Le poète, romancier et historien Bernard Chambaz présente des oeuvres du photographe Paul Almasy. Back to the fifties.

Les vingt glorieuses n’est pas un livre d’histoire au sens académique du terme. En effet il ne s’agit pas d’une étude mais d’un "beau livre". Sans tout à fait être un catalogue d’exposition sa sortie fut toutefois l’occasion d’exposer les photographies de Paul Almasy. Car c’est là le véritable objet de ce livre. L’œuvre du photographe humaniste couvre, entre autre choses, tous les aspects de la vie quotidienne des français ainsi que les grands bouleversements économiques et sociaux de la période, à l’instar de Doisneau ou de Cartier-Bresson. Cette œuvre immense est entièrement archivée à Berlin et le livre présente une sélection des quelques 120 000 négatifs conservés dans les fonds de l’agence AKG.

La sélection, habilement opérée par Bernard Chambaz, porte uniquement sur la France   de l’après guerre à Mai 68. Il redéfinit ainsi la période de développement économique que l’on dénomme "trente glorieuse" selon l’expression de l’économiste Jean Fourastié. Ce choix nous dévoile tour à tour les petits métiers, les transports en communs, le café, qui se succèdent aux côtés de l’industrialisation, la "sarcellite" naissante, l’école ou encore l’évolution de la condition féminine. L’œuvre d’Almasy - conforme en cela à l’aspect documentaire du courant humaniste - couvre tous les aspects de ces deux décennies, constituant une source de premier ordre pour les historiens. Malheureusement la place faite au texte dans le livre ne permet qu’une description des clichés. Les propos liminaires à chaque thème ne permettent à Bernard Chambaz que d’évoquer une histoire littéraire, économique voir cinématographique de la période. Le lecteur ne peut trouver l’analyse de la démarche du photographe, de la représentation qu’il nous livre.

Les légendes semblent écrites à quatre mains, deux textes se superposant. Le premier décrit l’image et restitue une part de la situation qui s’y joue, en la replaçant dans son contexte. Le second évoque les souvenirs d’un contemporain, franchement nostalgiques, avec pour litanie introductrice "Je me rappelle".
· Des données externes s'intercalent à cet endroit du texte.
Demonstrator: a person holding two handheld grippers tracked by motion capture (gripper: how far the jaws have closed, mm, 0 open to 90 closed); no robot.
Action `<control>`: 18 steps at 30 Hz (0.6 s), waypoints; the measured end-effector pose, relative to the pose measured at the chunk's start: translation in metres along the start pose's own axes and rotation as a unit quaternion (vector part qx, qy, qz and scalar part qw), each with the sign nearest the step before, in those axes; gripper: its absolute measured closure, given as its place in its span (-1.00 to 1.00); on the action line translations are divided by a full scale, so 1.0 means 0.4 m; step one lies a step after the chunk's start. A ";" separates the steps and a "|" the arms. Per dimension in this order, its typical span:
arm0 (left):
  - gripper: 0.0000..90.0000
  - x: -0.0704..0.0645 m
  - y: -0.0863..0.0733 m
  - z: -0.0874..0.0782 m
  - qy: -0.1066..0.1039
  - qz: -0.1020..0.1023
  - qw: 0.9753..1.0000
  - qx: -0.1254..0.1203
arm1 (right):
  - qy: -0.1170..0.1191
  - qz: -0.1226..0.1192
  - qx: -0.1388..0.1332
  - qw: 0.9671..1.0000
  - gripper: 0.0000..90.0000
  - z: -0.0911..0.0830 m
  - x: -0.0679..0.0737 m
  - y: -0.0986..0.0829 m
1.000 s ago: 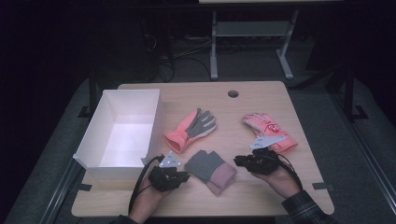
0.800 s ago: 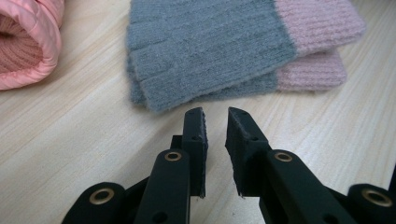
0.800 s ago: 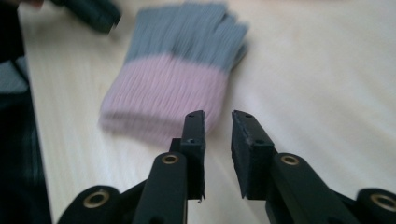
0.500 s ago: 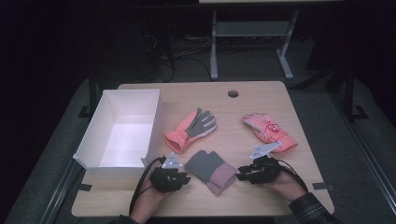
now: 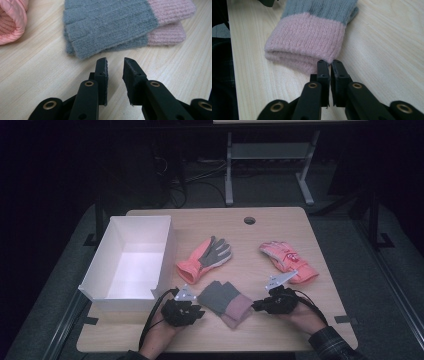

L’objectif éditorial du livre semble plus proche de la fibre nostalgique du lecteur que de l’analyse historienne, ce qui est dommage au double titre de l’histoire de la photographie et de l’histoire par la photographie. La première est absente, rien n’est dit sur Paul Almasy, ni son parcours, sa formation ou sa carrière, sa démarche et le courant dans lequel il s’inscrit sont eux-mêmes délaissés. Une étude de la médiation de l’œuvre de l’auteur aurait été particulièrement intéressante puisque la photographie humaniste se destine par essence aux pages imprimées des magazines d’information. L’histoire par la photographie est quant à elle la voie que semble vouloir suivre Chambaz, mais l’analyse n’est pas développé et la photographie n’est abordée que comme illustration et non comme un objet historique en soi. Les jalons déposés par Laurent Gerverau et les historiens de l’iconographie contemporaine ne sont pas repris dans cet ouvrage.

Il reste néanmoins une conception graphique impeccable, qui nous livre 210 photographies noir et blanc, pour beaucoup méconnues du grand public. C’est là, semble-t-il, le but du livre et en ce sens il est atteint. Ce n’est définitivement ni un livre d’histoire, ni un livre d’art, mais simplement un beau livre destiné à un large public qui souhaite juste voir de "belles" photographies sans pousser l’analyse. Chambaz romancier et agrégé d’histoire les agrémente de sa belle plume, dans un ouvrage à prendre pour ce qu’il est. Cette précaution prise, le plaisir de le feuilleter au hasard est complet.